(Provided records Opens)

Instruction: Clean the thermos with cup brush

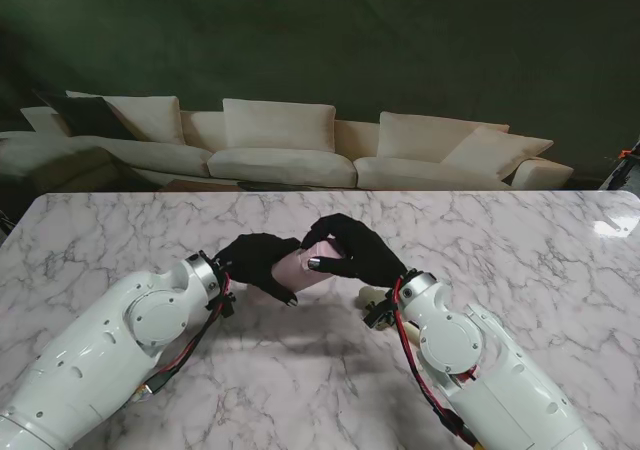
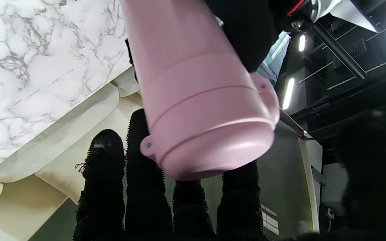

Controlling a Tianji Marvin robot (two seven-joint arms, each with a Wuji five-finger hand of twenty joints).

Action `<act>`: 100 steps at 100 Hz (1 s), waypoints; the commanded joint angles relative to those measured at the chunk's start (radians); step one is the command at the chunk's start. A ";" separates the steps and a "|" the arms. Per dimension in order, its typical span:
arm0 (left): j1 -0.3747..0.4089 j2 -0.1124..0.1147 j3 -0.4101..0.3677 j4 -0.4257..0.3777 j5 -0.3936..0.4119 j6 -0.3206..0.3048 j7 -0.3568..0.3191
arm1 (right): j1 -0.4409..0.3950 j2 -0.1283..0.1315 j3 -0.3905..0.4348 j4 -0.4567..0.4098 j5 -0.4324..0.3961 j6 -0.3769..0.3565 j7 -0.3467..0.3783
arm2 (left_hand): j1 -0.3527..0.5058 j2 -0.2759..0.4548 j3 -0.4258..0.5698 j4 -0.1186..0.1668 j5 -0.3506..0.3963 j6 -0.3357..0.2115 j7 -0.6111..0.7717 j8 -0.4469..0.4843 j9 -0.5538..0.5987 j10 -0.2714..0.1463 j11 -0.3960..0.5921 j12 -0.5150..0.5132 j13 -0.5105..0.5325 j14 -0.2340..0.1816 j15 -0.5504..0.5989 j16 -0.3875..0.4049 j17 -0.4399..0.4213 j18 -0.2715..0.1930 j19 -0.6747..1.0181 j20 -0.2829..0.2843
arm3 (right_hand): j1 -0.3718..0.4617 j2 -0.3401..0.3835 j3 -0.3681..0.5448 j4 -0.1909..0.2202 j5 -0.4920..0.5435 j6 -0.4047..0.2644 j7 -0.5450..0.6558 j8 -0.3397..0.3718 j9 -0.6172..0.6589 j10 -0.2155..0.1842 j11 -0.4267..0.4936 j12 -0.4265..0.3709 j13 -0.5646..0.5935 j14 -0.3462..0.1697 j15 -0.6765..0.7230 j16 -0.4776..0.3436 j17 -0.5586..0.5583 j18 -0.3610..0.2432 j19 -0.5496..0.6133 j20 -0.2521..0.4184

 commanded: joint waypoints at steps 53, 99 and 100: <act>-0.009 -0.005 0.001 -0.005 -0.025 0.028 -0.037 | -0.058 -0.028 0.024 -0.046 0.292 -0.092 0.025 | 0.347 0.276 0.330 0.070 0.081 -0.258 0.156 0.094 0.032 -0.069 0.053 0.013 0.092 -0.129 0.171 0.054 0.039 -0.160 0.064 0.028 | 0.002 0.016 0.071 0.008 -0.055 -0.156 -0.099 -0.091 0.032 -0.089 -0.180 -0.052 -0.290 -0.123 -0.507 -0.266 -0.374 0.026 -0.564 -0.214; -0.010 -0.008 -0.001 0.001 -0.012 -0.001 -0.008 | -0.037 0.038 0.081 -0.122 0.051 0.199 0.216 | 0.359 0.288 0.301 0.057 0.116 -0.249 0.066 -0.068 0.046 -0.079 0.035 -0.068 0.103 -0.138 0.137 0.027 0.049 -0.165 0.045 0.005 | -0.102 -0.006 -0.005 -0.005 -0.468 0.238 -0.714 -0.012 -0.197 0.014 -0.184 -0.081 -0.046 -0.021 -0.454 -0.268 0.013 0.067 -0.266 -0.214; -0.010 -0.008 -0.001 0.001 -0.012 -0.002 -0.007 | -0.035 0.039 0.080 -0.122 0.045 0.201 0.219 | 0.360 0.288 0.301 0.057 0.118 -0.249 0.067 -0.068 0.045 -0.080 0.034 -0.069 0.103 -0.138 0.137 0.027 0.049 -0.165 0.045 0.005 | -0.088 -0.007 -0.011 -0.004 -0.469 0.239 -0.710 0.011 -0.198 0.013 -0.168 -0.075 -0.036 -0.034 -0.443 -0.260 0.024 0.061 -0.252 -0.213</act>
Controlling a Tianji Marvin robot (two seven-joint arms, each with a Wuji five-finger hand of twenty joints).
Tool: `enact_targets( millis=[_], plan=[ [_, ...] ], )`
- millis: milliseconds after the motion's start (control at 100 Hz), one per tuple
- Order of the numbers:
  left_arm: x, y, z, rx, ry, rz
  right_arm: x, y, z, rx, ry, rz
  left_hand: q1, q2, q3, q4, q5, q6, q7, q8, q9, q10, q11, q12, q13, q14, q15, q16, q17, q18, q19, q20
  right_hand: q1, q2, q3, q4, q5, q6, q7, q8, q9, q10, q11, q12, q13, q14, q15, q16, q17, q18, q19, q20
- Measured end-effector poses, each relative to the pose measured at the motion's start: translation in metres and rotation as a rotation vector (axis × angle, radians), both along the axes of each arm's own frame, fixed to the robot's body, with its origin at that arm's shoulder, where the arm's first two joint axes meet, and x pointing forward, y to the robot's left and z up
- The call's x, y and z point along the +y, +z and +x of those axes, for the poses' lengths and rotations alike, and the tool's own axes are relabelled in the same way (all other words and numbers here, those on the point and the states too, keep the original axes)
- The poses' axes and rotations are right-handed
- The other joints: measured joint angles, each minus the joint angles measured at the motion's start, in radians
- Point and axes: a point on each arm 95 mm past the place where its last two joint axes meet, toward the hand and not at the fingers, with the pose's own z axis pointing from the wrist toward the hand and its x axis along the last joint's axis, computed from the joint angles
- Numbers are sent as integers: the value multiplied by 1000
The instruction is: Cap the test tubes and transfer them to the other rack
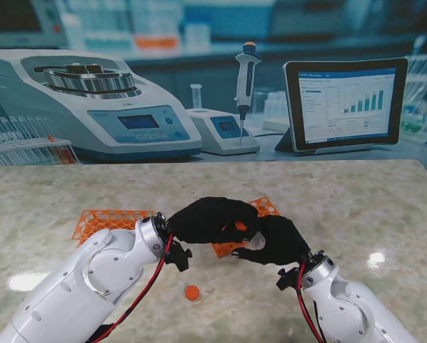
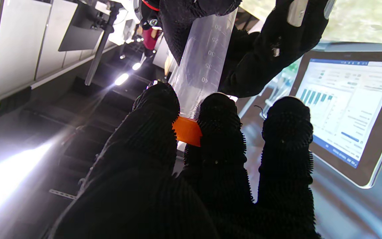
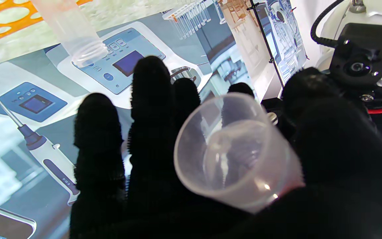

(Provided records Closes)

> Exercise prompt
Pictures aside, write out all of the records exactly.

> Exercise result
Instruction: Clean the thermos with cup brush


Controlling a Tianji Marvin robot (two seven-joint arms, each with a Wuji five-finger hand of twenty joints).

Action `<act>`: 100 steps at 100 Hz (1 s), waypoints; the commanded joint angles relative to those measured at the chunk's start (radians); step one is the command at the chunk's start. A ";" separates the steps and a "|" the arms. Per dimension in order, its typical span:
arm0 (left): j1 -0.3747..0.4089 j2 -0.1124..0.1147 j3 -0.4101..0.3677 j4 -0.4257..0.3777 j5 -0.3936..0.4119 j6 -0.3206..0.3048 j7 -0.3568..0.3191
arm1 (right): j1 -0.4409..0.3950 j2 -0.1283..0.1315 j3 -0.3905..0.4348 j4 -0.4567..0.4098 j5 -0.4324..0.3961 j6 -0.3769..0.3565 j7 -0.3467..0.3783
arm2 (left_hand): j1 -0.3527..0.5058 j2 -0.2759..0.4548 j3 -0.4258..0.5698 j4 -0.1186..0.1668 j5 -0.3506..0.3963 j6 -0.3357..0.2115 j7 -0.6111..0.7717 j8 -0.4469..0.4843 j9 -0.5538..0.5987 j10 -0.2714..0.1463 j11 -0.3960..0.5921 j12 -0.5150..0.5132 j13 -0.5105..0.5325 j14 -0.2340..0.1816 j15 -0.5504..0.5989 j16 -0.3875..0.4049 j17 -0.4399..0.4213 j18 -0.2715..0.1930 j19 -0.6747..1.0181 j20 -0.2829..0.2843
arm3 (right_hand): j1 -0.3718..0.4617 j2 -0.3401..0.3835 j3 -0.3681..0.5448 j4 -0.1909..0.2202 j5 -0.4920..0.5435 j6 -0.4047..0.2644 j7 -0.5450..0.6558 j8 -0.3397..0.3718 j9 -0.6172..0.6589 j10 -0.2155..0.1842 j11 -0.4267..0.4936 j12 -0.4265..0.3709 j13 -0.5646..0.5935 j14 -0.3462..0.1697 j15 -0.6765..0.7230 j16 -0.4776..0.3436 j17 -0.5586..0.5583 j18 -0.3610..0.2432 j19 -0.5496..0.6133 j20 -0.2521..0.4184

 commanded: joint waypoints at steps 53, 99 and 100: <act>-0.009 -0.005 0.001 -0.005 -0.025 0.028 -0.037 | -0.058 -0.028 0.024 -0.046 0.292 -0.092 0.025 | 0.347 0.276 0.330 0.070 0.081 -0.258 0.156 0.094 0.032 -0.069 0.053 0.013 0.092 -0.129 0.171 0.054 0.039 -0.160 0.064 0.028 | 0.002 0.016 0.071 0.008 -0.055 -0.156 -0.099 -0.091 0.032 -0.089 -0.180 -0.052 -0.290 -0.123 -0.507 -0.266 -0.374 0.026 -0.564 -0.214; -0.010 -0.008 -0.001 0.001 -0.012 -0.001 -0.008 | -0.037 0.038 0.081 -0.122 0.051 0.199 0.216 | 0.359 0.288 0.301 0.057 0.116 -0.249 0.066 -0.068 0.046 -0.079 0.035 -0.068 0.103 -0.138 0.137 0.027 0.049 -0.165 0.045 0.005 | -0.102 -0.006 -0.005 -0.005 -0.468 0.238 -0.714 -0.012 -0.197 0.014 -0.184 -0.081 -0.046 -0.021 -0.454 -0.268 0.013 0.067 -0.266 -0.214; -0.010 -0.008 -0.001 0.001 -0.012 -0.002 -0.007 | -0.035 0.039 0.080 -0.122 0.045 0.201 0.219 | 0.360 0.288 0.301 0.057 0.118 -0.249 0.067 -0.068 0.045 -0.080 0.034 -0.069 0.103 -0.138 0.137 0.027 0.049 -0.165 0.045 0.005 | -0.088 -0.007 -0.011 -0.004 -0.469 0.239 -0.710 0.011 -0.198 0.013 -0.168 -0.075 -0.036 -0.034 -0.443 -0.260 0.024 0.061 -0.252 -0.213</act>
Controlling a Tianji Marvin robot (two seven-joint arms, each with a Wuji five-finger hand of twenty joints).
Tool: `enact_targets( millis=[_], plan=[ [_, ...] ], )`
- millis: milliseconds after the motion's start (control at 100 Hz), one per tuple
- Order of the numbers:
  left_arm: x, y, z, rx, ry, rz
  right_arm: x, y, z, rx, ry, rz
  left_hand: q1, q2, q3, q4, q5, q6, q7, q8, q9, q10, q11, q12, q13, q14, q15, q16, q17, q18, q19, q20
  right_hand: q1, q2, q3, q4, q5, q6, q7, q8, q9, q10, q11, q12, q13, q14, q15, q16, q17, q18, q19, q20
- Measured end-effector poses, each relative to the pose measured at the motion's start: translation in metres and rotation as a rotation vector (axis × angle, radians), both along the axes of each arm's own frame, fixed to the robot's body, with its origin at that arm's shoulder, where the arm's first two joint axes meet, and x pointing forward, y to the robot's left and z up
- The call's x, y and z point along the +y, +z and +x of those axes, for the poses' lengths and rotations alike, and the tool's own axes are relabelled in the same way (all other words and numbers here, those on the point and the states too, keep the original axes)
- The poses' axes and rotations are right-handed
- The other joints: measured joint angles, each minus the joint angles measured at the motion's start, in radians
- Point and axes: a point on each arm 95 mm past the place where its last two joint axes meet, toward the hand and not at the fingers, with the pose's own z axis pointing from the wrist toward the hand and its x axis along the last joint's axis, computed from the joint angles
- Numbers are sent as integers: the value multiplied by 1000
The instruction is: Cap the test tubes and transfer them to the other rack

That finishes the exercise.